She struts past two junior analysts hunched over a laptop, wearing the universally haunted expressions of people who spent their entire weekend building pitchbooks.
It strikes her then how bizarre the concept of normalcy is. The world simply refuses to pause, spinning at full speed even when your own life is entirely frozen.
She drops her hand bag onto her desk and powers on her laptop, watching the screen flare to life just as a shadow cuts across her desk.
Odion is leaning against the partition, a takeaway coffee cup in hand. His tie is already slightly loosened despite the hour, carrying the easy, unbothered confidence that usually commands a boardroom.
“You look tired,” he notes, his voice low.
“What an inspiring thing to hear on a Monday morning.”
His mouth curves into a faint smile. “How’s your friend’s dad?”
“Stable,” she says, keeping the deeper anxieties locked away. “They’re still running a few more tests.”
“I’m glad to hear that.” He holds out the coffee cup to her without preamble. “You’re going to need this before you open your inbox.”

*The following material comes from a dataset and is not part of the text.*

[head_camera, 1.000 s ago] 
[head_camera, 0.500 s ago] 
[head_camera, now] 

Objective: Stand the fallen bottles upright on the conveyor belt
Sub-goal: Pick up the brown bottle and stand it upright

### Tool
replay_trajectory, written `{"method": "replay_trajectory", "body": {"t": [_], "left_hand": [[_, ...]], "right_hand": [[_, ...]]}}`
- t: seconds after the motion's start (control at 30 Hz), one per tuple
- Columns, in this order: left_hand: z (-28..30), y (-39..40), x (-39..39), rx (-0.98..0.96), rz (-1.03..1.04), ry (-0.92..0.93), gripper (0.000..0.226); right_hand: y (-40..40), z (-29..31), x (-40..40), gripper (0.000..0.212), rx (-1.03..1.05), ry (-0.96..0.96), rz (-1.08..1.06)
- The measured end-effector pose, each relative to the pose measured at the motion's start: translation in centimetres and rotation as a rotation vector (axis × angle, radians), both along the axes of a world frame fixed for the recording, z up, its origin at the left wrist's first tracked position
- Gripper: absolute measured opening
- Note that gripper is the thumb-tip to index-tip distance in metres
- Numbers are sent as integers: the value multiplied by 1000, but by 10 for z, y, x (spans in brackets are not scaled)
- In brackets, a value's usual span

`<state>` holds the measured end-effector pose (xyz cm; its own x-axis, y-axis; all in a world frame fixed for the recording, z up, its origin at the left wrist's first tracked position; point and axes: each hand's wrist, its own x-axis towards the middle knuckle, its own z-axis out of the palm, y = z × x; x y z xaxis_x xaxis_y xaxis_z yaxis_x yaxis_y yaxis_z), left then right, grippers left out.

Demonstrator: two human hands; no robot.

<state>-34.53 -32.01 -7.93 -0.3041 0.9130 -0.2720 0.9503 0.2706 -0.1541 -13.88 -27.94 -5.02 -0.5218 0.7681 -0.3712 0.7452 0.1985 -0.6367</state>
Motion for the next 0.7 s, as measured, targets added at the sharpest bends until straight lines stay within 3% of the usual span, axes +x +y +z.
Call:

Enitan accepts the warm cup slowly, eyeing him with a look of pure suspicion. “Is it that bad?”
“I’ll let you discover the damage for yourself.”
“Thank you for covering for me on Friday”
He dismisses it with a slight wave of his hand. “You barely left me anything to cover. You still managed to push the final report to the client before the close of day.”
“Even though. Thank you anyway.” She lifts the cup and takes a cautious sip. The rich, buttery sweetness of vanilla and espresso hits her tongue, followed by the distinct, heavy track of caramel. Extra drizzle. Exactly the way she likes it.
She lowers the cup, catching him watching her with a small, knowing smile.
Before she can even open her mouth to question it, Odion holds up a hand. “Before you start overthinking it, the coffee shop downstairs got your order wrong a few weeks ago, and you spent five good minutes explaining the importance of the extra caramel drizzle.”
Enitan feels a sudden, traitorous warmth prickle at her cheeks. “It was not up to five minutes. Two minutes max.”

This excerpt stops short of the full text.